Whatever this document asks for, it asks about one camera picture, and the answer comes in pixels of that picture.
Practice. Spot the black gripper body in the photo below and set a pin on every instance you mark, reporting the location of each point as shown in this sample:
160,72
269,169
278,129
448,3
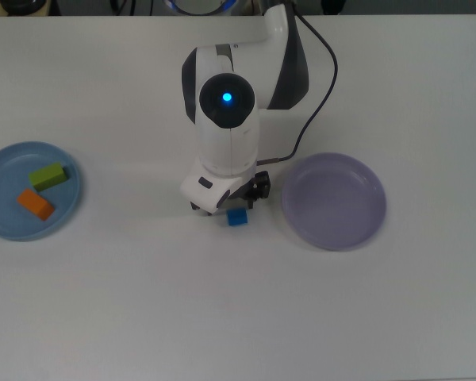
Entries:
240,196

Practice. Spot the blue block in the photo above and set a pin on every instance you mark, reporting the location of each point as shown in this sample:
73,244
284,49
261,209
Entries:
237,217

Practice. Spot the orange block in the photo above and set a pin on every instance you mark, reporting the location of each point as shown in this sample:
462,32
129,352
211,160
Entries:
35,203

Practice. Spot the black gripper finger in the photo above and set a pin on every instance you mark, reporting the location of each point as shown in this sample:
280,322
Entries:
201,210
262,185

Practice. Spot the blue plate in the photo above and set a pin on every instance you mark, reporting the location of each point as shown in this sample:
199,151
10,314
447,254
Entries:
8,226

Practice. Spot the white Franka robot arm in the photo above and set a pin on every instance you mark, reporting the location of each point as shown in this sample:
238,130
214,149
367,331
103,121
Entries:
228,151

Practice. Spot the purple plate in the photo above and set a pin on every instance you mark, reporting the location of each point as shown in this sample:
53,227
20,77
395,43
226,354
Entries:
333,202

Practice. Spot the green block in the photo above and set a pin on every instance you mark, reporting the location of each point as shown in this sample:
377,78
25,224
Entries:
48,176

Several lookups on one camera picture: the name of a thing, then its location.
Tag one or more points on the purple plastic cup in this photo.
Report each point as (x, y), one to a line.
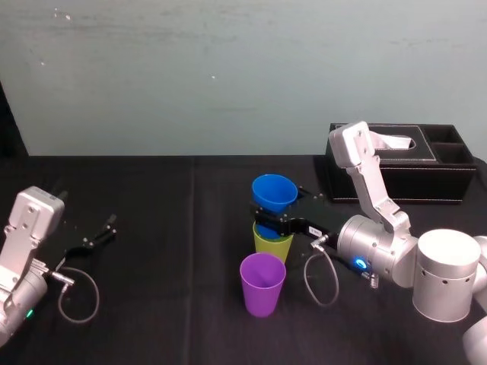
(262, 292)

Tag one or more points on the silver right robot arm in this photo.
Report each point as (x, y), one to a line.
(445, 266)

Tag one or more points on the black leather tissue box organizer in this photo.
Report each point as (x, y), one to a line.
(426, 178)

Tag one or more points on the black upright panel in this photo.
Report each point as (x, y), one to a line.
(11, 125)

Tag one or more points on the black table cloth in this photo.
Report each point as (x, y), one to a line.
(171, 266)

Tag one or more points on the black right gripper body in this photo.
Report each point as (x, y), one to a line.
(317, 218)

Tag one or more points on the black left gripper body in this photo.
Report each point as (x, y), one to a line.
(72, 249)

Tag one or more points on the green plastic cup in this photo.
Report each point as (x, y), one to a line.
(270, 249)

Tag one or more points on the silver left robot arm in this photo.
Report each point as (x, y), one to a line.
(32, 216)

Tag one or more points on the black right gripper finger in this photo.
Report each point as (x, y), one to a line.
(272, 224)
(310, 194)

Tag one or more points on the blue plastic cup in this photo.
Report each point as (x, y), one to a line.
(274, 192)

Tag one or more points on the white tissue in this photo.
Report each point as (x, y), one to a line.
(397, 141)

WORK ITEM >> Show all lines of the material in which the word "gripper" can be found.

SOLUTION >>
Practice. Spot the black gripper body in the photo below and set a pin on every instance you mark, reporting the location of each point as shown in this sample:
Practice. Spot the black gripper finger in the photo above and set a pin on every instance you mark, reporting the location of each point as shown in this sample:
Tag one or more points on the black right gripper body in this photo.
Tag one or more points on the black left gripper body in this photo.
Tag one or more points on the black right gripper finger in this photo.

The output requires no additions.